Francois Beckers, Global Head of Biostatistics & Epidemiology at Merck KGaA joined us at the East User Group Meeting in March and presented case studies of Merck KGaA’s experiences with Blinded Sample Size Re-estimation in early phase studies, more specifically in the context of biosimilar studies.
In summary, a biosimilar product is a biological product that is approved based on demonstrating high similarity to an FDA approved biological product (or reference product). It should also demonstrate no clinically meaningful differences in terms of safety and effectiveness from the reference product. In addition, only minor differences in clinically inactive components are allowable in biosimilar products (FDA).

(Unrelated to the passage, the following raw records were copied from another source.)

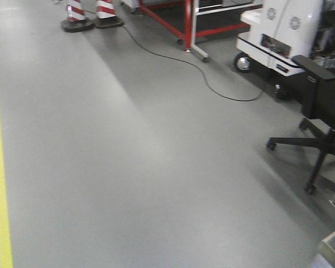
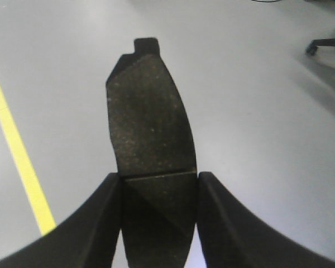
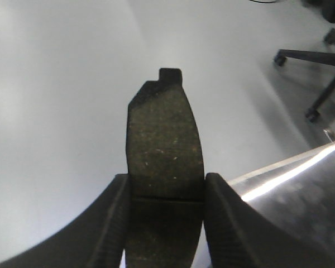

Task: Move and align brake pads A on conveyor
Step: 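Drive forward along the yellow floor line carrying both pads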

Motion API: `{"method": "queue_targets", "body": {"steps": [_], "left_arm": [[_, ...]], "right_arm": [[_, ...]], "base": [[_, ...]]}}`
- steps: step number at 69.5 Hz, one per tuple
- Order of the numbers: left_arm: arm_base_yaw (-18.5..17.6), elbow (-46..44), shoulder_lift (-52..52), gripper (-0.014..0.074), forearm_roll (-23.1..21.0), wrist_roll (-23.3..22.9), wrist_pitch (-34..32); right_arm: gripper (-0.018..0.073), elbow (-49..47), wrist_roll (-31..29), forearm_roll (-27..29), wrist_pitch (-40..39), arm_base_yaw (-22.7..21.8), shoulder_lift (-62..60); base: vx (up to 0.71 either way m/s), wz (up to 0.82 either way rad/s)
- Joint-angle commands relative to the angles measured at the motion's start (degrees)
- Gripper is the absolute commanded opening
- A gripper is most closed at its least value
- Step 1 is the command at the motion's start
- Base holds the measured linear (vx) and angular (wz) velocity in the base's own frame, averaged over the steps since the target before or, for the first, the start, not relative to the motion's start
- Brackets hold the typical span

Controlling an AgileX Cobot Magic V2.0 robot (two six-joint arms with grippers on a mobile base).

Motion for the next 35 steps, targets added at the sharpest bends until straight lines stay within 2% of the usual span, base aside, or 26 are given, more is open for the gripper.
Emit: {"method": "queue_targets", "body": {"steps": [1,35], "left_arm": [[-0.33,-1.66,0.33,0.0174,-0.71,-0.40,-4.60],[-0.33,-1.66,0.33,0.0174,-0.71,-0.40,-4.60]], "right_arm": [[0.0188,-1.76,-0.62,0.03,-4.80,-0.30,0.07],[0.0188,-1.76,-0.57,0.01,-4.80,-0.30,0.07]], "base": [[0.00,0.46],[0.02,0.49]]}}
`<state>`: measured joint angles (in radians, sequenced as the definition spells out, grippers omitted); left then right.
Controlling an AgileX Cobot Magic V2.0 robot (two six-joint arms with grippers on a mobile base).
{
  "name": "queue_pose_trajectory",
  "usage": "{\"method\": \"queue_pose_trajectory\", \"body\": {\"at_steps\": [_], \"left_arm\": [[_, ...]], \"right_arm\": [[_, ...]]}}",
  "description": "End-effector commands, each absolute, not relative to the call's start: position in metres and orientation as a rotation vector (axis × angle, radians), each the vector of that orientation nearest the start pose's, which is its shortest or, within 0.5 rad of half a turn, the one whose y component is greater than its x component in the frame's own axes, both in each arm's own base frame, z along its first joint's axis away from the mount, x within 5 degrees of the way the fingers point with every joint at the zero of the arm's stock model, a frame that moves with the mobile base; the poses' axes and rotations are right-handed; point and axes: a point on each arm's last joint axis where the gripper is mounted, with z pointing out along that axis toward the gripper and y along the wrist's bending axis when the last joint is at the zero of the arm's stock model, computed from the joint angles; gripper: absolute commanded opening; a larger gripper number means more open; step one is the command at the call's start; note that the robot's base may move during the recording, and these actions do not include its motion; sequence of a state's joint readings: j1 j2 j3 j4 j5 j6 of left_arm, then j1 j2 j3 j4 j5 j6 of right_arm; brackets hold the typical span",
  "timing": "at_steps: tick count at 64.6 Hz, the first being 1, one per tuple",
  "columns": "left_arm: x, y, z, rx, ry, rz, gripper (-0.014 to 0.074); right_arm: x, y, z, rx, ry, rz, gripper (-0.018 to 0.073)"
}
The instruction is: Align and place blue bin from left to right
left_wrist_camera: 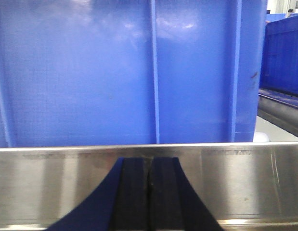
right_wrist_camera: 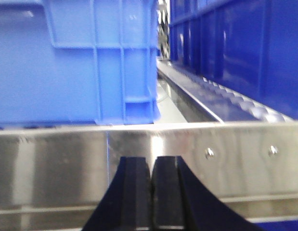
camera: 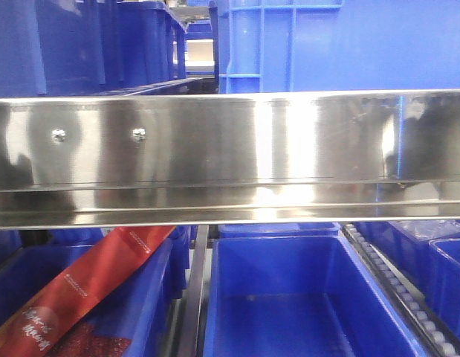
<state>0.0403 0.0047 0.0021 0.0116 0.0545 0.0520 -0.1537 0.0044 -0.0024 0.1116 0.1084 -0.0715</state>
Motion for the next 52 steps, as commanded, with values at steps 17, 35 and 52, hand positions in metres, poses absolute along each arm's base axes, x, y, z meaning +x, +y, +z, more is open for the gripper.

Beckers pointed out that in the context of biosimilar development the term early phase studies can actually be rather misleading. In this setting, Phase I studies serve as pivotal trials in a two-step process which consists of Phase 1 studies to demonstrate similar PK/ PD , and Phase 3 to explore efficacy and provide further safety evaluation.
Typically, in the type of Phase 1 study being conducted there are issues with variability, and importantly lack of knowledge about the nature of the variability, producing uncertainties in the optimal design since traditionally, all key design parameters are fixed until completion. This in turn increases the risk of failure. The blinded Sample Size Re-estimation design can be useful in such cases where when there is uncertainty about a nuisance parameter at the design stage to maintain the power of the study as initially planned. However, there are challenges to be overcome, including control of Type 1 error which Beckers discusses in his talk.
He also highlighted some of the challenges in discussing flexible designs with clinical stakeholders, and proposed the project management triple constraint triangle as a tool to demonstrate the delicate balance which exists between quality, time and cost factors. He points out that one of the perceived barriers of deploying such flexible designs is the potential up-front time investment for regulatory interactions. While that investment may indeed be required, gains can still be made in the overall timeline. In addition, he stressed the importance of selecting a design which extracts the maximum information, and ultimately supports a decision about the next steps. In the light of this, he shared a quote which chimes with messages outlined by Paul Frewer in his talk on Astrazeneca’s decision- making framework.
‘ A study that fails is not a study not meeting his primary objective...it is a study that fails supporting a decision.’